The topos framework generalizes to sheaves on sites of super-Cartesian spaces $(\mathbb{R}^{k|q})$ for encoding fermionic fields, with each object awaiting parametrizations by even and odd coordinates. Fermionic field spaces, such as $C_{\mathrm{ferm}}(R^{0|q}) = \{\psi^{0|q}: R^{0|q} \times M \to V_{\mathrm{odd}}\}$ , encode anticommutative properties by assigning higher "odd plots." The category of super smooth sets, $\mathrm{Sup} = \mathrm{Sh}(\mathrm{SupCartSp})$ , is defined analogously to the bosonic case, and further generalization to thickened Cartesian spaces supports synthetic differential geometry and the fine structure of infinitesimal neighborhoods.

Non-perturbative gauge fields, higher moduli stacks, and smooth groupoids are captured as sheaves valued in Kan complexes, fully integrating homotopical and categorical data required for genuine gauge-theoretic field spaces (Giotopoulos, 10 Apr 2025).

Summary Table: Core Themes and Correspondences

Theme	Model/Key Idea	Reference
Smooth sets (basic)	Sheaves on Euclidean spaces	(Ibort et al., 23 Oct 2025, Bunk, 2020)
Algebraic models	C^∞-rings, topologies	(Borisov, 2011)
Generalized/singular	Internal sets, GSF, nets	(Giordano et al., 2014, Giordano et al., 2021)
Homotopy theory	Simplicial presheaves, Quillen	(Bunk, 2020)
Field theory	Jet bundles, bicomplex, tangent	(Giotopoulos et al., 2023, Giotopoulos, 10 Apr 2025)
Analytical testing	Arc-smooth maps, exponential laws	(Rainer, 10 Mar 2025)
Fermionic/supergeometry	Super-Cartesian sheaves	(Giotopoulos, 10 Apr 2025)

Concluding Perspective

The topos of smooth sets synthesizes differential geometry, algebraic analysis, and categorical topology, enabling precise and robust treatment of a variety of smooth spaces, function spaces, generalized and singular objects, infinite-dimensional geometries, and field-theoretic structures.
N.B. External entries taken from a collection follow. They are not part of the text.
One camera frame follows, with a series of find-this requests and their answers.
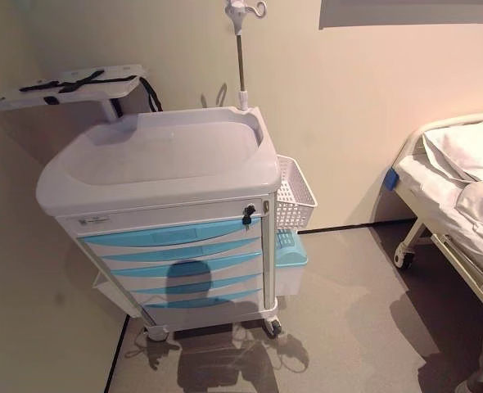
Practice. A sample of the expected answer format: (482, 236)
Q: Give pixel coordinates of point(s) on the metal IV pole with hooks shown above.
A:
(240, 61)

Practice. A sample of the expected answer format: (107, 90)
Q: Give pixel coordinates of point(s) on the white bed mattress sheet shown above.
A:
(442, 180)

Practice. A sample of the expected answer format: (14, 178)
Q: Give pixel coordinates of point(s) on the white defibrillator shelf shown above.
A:
(69, 88)

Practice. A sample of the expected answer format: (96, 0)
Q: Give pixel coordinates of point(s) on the white pillow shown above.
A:
(466, 151)

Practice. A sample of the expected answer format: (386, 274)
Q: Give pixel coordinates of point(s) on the bed caster wheel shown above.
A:
(405, 259)

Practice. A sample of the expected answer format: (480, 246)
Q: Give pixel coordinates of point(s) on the white medical trolley cart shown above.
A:
(159, 163)

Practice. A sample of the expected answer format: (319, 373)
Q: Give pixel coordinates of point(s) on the cart caster wheel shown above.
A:
(272, 327)
(158, 332)

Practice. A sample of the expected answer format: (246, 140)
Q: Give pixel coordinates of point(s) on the waste bin with blue lid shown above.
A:
(288, 262)

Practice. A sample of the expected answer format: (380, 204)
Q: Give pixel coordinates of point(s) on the white hospital bed frame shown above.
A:
(450, 245)

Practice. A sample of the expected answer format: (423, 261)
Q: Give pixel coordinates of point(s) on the blue bed corner clip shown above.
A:
(391, 179)

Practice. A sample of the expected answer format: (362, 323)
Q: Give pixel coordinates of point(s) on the grey wall panel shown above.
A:
(409, 12)

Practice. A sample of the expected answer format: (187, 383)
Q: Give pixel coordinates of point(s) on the cart lock keys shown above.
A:
(248, 213)

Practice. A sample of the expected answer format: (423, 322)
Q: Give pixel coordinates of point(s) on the white perforated side basket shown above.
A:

Category-theoretic techniques such as sheaves, Kan extensions, limits, exponentials, and topological localizations underpin the entire framework, ensuring compatibility, composability, and the ability to carry out advanced analytical and geometric constructions. This paradigm not only clarifies foundational questions in modern geometry and mathematical physics but also equips practitioners with a unifying setting for the paper of smooth phenomena across domains.